Input:
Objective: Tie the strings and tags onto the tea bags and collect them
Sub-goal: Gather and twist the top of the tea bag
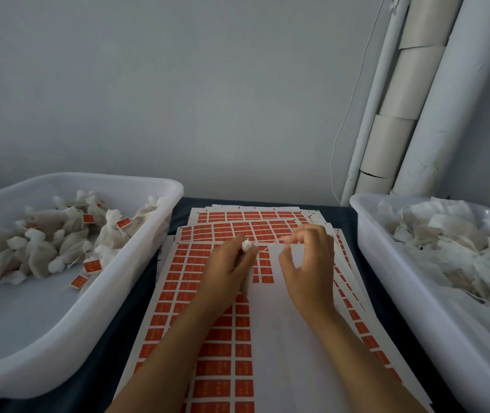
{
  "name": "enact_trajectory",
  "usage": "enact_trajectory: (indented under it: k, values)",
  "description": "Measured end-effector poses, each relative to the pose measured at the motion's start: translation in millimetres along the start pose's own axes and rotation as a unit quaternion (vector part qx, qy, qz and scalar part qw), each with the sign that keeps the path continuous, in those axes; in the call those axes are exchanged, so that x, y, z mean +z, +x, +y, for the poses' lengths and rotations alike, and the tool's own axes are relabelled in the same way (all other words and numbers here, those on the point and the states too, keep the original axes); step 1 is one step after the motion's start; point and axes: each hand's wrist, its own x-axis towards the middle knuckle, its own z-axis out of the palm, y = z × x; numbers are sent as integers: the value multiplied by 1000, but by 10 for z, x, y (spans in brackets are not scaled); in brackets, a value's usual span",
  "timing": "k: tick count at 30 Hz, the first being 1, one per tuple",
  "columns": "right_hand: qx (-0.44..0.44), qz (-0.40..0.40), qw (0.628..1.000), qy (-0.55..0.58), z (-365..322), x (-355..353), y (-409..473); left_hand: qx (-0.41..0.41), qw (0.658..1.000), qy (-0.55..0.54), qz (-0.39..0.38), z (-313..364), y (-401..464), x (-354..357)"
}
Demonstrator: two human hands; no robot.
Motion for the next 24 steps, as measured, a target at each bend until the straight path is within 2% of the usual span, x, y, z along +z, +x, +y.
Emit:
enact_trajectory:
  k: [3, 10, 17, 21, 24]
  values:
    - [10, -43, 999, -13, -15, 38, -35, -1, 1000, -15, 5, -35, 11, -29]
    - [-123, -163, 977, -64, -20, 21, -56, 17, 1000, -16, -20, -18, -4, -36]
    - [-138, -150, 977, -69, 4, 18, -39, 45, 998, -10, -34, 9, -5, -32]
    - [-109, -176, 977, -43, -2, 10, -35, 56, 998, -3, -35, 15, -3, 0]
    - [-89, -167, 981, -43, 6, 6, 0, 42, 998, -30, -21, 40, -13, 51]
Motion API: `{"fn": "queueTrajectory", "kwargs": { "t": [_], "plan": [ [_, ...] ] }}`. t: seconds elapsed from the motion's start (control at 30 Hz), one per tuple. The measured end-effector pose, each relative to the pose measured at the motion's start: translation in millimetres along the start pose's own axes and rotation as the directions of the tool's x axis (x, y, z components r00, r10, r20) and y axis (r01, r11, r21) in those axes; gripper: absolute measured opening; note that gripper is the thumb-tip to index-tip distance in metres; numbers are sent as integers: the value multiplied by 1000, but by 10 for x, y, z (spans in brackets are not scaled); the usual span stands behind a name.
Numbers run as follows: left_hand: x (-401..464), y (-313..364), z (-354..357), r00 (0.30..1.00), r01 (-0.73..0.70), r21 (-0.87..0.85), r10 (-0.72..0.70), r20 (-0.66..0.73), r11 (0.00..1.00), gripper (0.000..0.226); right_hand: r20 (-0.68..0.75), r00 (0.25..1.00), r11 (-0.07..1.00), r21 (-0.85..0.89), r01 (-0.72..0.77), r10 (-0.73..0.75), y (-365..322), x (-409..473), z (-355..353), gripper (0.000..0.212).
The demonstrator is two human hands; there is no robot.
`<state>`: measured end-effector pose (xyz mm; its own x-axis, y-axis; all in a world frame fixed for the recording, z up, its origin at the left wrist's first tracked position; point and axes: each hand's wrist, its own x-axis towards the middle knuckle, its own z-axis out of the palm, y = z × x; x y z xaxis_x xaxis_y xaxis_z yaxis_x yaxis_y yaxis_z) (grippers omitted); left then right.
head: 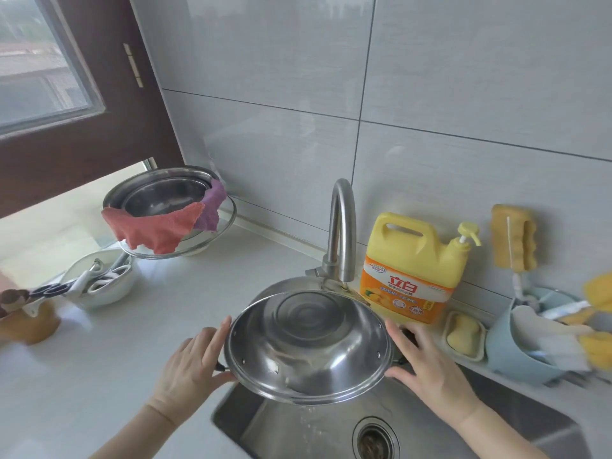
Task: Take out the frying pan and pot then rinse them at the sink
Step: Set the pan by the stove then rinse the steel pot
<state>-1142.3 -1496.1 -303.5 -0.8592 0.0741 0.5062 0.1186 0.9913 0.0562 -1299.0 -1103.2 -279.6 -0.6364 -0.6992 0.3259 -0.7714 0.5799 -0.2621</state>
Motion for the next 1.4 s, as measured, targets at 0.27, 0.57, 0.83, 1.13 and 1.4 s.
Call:
{"fn": "queueTrajectory", "kwargs": {
  "t": [0.27, 0.57, 0.83, 1.13, 1.4],
  "plan": [
    [191, 217, 13, 998, -21, -31, 23, 60, 999, 123, 13, 998, 998, 21, -67, 67, 108, -239, -132, 130],
    [676, 833, 149, 988, -157, -53, 157, 2, 986, 93, -37, 970, 970, -28, -243, 242, 207, -843, -719, 88],
    [930, 1148, 207, 970, -236, -75, 230, -73, 969, 94, -112, 939, 937, -91, -337, 327, 300, -1178, -957, 71],
    [1007, 1149, 410, 970, -144, -105, 161, 180, 984, 144, 146, 857, 863, 41, -504, 493, 483, -1206, -889, 138],
    [1084, 962, 426, 712, 220, -262, 29, 702, 939, 139, 405, 807, 845, 136, -518, 430, 708, -653, -943, 124]
  ]
}}
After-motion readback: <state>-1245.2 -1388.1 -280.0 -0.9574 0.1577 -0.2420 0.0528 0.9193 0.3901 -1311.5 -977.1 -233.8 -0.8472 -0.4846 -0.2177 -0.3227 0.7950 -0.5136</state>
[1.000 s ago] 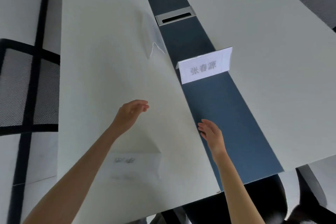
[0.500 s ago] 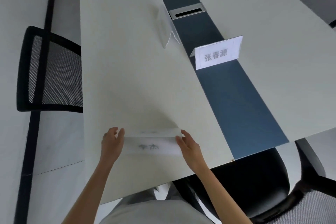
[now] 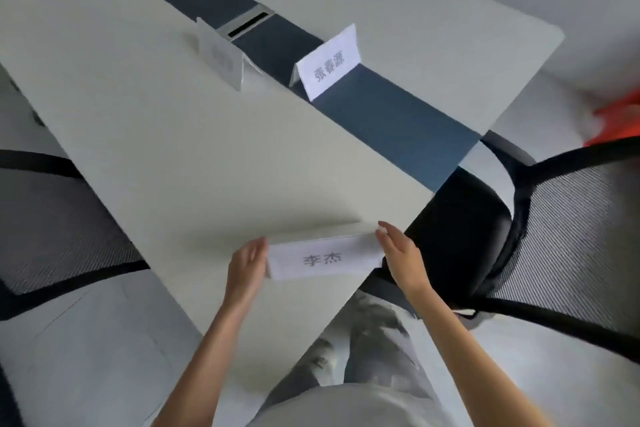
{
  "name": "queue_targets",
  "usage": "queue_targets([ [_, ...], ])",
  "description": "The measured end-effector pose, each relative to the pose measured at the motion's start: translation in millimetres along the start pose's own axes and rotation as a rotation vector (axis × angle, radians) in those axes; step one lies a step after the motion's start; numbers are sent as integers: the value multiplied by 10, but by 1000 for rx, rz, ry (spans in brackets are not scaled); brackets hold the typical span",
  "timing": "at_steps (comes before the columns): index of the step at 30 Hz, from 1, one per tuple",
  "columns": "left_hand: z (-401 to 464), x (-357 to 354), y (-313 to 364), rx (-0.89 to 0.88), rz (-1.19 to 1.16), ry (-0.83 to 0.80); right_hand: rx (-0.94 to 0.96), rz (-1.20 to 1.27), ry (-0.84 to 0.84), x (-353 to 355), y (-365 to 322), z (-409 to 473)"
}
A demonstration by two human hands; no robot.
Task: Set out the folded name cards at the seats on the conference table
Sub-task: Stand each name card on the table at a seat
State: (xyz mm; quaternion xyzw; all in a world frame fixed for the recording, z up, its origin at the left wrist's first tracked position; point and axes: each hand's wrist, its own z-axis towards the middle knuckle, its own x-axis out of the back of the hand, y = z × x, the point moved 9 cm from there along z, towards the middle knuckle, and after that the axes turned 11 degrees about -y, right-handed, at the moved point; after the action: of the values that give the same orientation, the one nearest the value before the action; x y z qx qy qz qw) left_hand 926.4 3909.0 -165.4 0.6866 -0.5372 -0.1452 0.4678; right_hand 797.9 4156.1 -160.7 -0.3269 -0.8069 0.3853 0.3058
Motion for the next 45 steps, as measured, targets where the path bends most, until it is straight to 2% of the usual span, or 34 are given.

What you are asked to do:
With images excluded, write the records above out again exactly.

Problem solution:
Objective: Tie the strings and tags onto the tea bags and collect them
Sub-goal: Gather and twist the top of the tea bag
{
  "name": "enact_trajectory",
  "usage": "enact_trajectory: (indented under it: k, values)",
  "description": "Measured end-effector poses, each relative to the pose measured at the motion's start: translation in millimetres along the start pose's own axes and rotation as a unit quaternion (vector part qx, qy, qz and scalar part qw), each with the sign that keeps the path continuous, in those axes; in the call those axes are exchanged, so that x, y, z mean +z, +x, +y, for the poses' lengths and rotations alike, and the tool's own axes are relabelled in the same way (all other words and numbers here, those on the point and the states too, keep the original axes); step 1 is one step after the motion's start; point and axes: each hand's wrist, its own x-axis towards the middle knuckle, its own z-axis out of the palm, y = z × x; numbers are sent as integers: the value multiplied by 1000, but by 10 for z, x, y (spans in brackets are not scaled); in brackets, a value's usual span",
  "timing": "k: tick count at 30 Hz, the first being 1, one per tuple",
  "columns": "right_hand: qx (-0.44..0.44), qz (-0.40..0.40), qw (0.628..1.000), qy (-0.55..0.58), z (-365..322), x (-355..353), y (-409..473); left_hand: qx (-0.41..0.41), qw (0.658..1.000), qy (-0.55..0.54), qz (-0.39..0.38), z (-313..364), y (-401..464), x (-354..357)"
}
Demonstrator: two human hands; no robot.
Motion for the next 24 steps, as measured, a target at each bend until the straight path is within 2% of the usual span, x, y, z along +z, +x, +y.
Emit:
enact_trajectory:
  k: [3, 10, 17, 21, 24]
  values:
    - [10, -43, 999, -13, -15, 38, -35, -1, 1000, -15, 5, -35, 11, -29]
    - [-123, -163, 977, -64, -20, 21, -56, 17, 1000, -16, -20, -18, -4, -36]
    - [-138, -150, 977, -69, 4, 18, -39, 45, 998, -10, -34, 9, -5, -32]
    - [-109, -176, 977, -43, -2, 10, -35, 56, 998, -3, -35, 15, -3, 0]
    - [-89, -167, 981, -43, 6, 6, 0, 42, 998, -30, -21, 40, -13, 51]
Motion API: `{"fn": "queueTrajectory", "kwargs": { "t": [_], "plan": [ [_, ...] ] }}`. t: seconds elapsed from the motion's start (control at 30 Hz), one per tuple. The measured end-effector pose, each relative to the pose measured at the motion's start: translation in millimetres along the start pose's own axes and rotation as the directions of the tool's x axis (x, y, z components r00, r10, r20) and y axis (r01, r11, r21) in those axes; gripper: absolute measured opening; note that gripper is the thumb-tip to index-tip distance in metres; numbers are sent as integers: the value multiplied by 1000, but by 10 for x, y, z (spans in brackets are not scaled); the usual span stands behind a name.
Numbers run as follows: left_hand: x (-401..464), y (-313..364), z (-354..357), r00 (0.30..1.00), r01 (-0.73..0.70), r21 (-0.87..0.85), r10 (-0.72..0.70), r20 (-0.66..0.73), r11 (0.00..1.00), gripper (0.000..0.226); right_hand: r20 (-0.68..0.75), r00 (0.25..1.00), r11 (-0.07..1.00), r21 (-0.85..0.89), r01 (-0.72..0.77), r10 (-0.73..0.75), y (-365..322), x (-409..473), z (-355..353), gripper (0.000..0.212).
The demonstrator is two human hands; there is no robot.
`<state>`: measured end-effector pose (xyz mm; its own x-axis, y-axis; all in a world frame fixed for the recording, z up, its origin at the left wrist's first tracked position; point and axes: each hand's wrist, its own x-axis towards the middle knuckle, its own z-axis out of the palm, y = z × x; x y z xaxis_x xaxis_y xaxis_z yaxis_x yaxis_y yaxis_z) (grippers omitted); left then right.
head: 
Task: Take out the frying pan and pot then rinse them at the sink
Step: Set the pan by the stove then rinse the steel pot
<state>-1142.3 -1496.1 -303.5 -0.8592 0.0741 0.5062 0.1186 0.9913 0.0562 -1299.0 -1103.2 -279.6 -0.6364 -0.6992 0.3259 -0.7714 0.5799 -0.2621</state>
Motion for the next 1.4 s, as measured, targets at 0.27, 0.57, 0.83, 1.13 and 1.4 s.
Call:
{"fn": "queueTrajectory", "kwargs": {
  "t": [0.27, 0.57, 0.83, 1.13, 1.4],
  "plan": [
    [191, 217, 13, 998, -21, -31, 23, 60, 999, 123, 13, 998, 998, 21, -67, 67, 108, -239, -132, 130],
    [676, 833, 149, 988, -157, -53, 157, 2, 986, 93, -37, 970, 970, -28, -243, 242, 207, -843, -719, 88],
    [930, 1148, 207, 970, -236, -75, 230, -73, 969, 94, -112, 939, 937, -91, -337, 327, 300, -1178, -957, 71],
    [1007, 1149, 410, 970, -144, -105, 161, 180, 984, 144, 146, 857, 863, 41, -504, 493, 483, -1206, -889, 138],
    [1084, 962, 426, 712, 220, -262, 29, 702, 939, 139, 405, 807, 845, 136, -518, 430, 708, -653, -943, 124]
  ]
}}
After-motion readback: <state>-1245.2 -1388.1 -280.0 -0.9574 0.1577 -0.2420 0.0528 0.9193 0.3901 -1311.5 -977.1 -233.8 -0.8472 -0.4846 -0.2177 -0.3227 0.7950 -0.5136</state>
[1.000 s ago] 
[0.500 s ago] 
[now] 
{
  "name": "queue_targets",
  "usage": "queue_targets([ [_, ...], ])",
  "description": "The measured end-effector pose, each relative to the pose measured at the motion's start: translation in millimetres along the start pose's own axes and rotation as a rotation vector (axis × angle, radians) in those axes; step one lies a step after the motion's start; numbers are sent as integers: the value multiplied by 10, but by 1000 for rx, rz, ry (spans in brackets are not scaled); brackets hold the typical span",
  "timing": "at_steps (comes before the columns): index of the step at 30 Hz, from 1, one per tuple",
  "columns": "left_hand: z (-401 to 464), x (-357 to 354), y (-313 to 364), rx (-0.89 to 0.88), rz (-1.19 to 1.16), ry (-0.83 to 0.80); right_hand: rx (-0.94 to 0.96), rz (-1.20 to 1.27), ry (-0.84 to 0.84), x (-353 to 355), y (-365 to 322), z (-409 to 473)"
}
A demonstration by two human hands; no robot.
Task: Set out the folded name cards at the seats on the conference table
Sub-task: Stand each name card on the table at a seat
State: (xyz mm; quaternion xyzw; all in a world frame fixed for the recording, z up, its origin at the left wrist's first tracked position; point and axes: each hand's wrist, its own z-axis towards the middle knuckle, its own x-axis out of the back of the hand, y = z × x, the point moved 9 cm from there along z, towards the middle knuckle, and after that the axes turned 11 degrees about -y, right-handed, at the moved point; after the action: of the values that give the same orientation, the one nearest the value before the action; x y z qx qy qz qw) left_hand 926.4 3909.0 -165.4 0.6866 -0.5372 -0.1452 0.4678; right_hand 797.9 4156.1 -160.7 -0.3269 -0.8069 0.3853 0.3058
Motion for the next 45 steps, as measured, targets where the path bends most, until it is straight to 2% of the usual span, or 34 are given.

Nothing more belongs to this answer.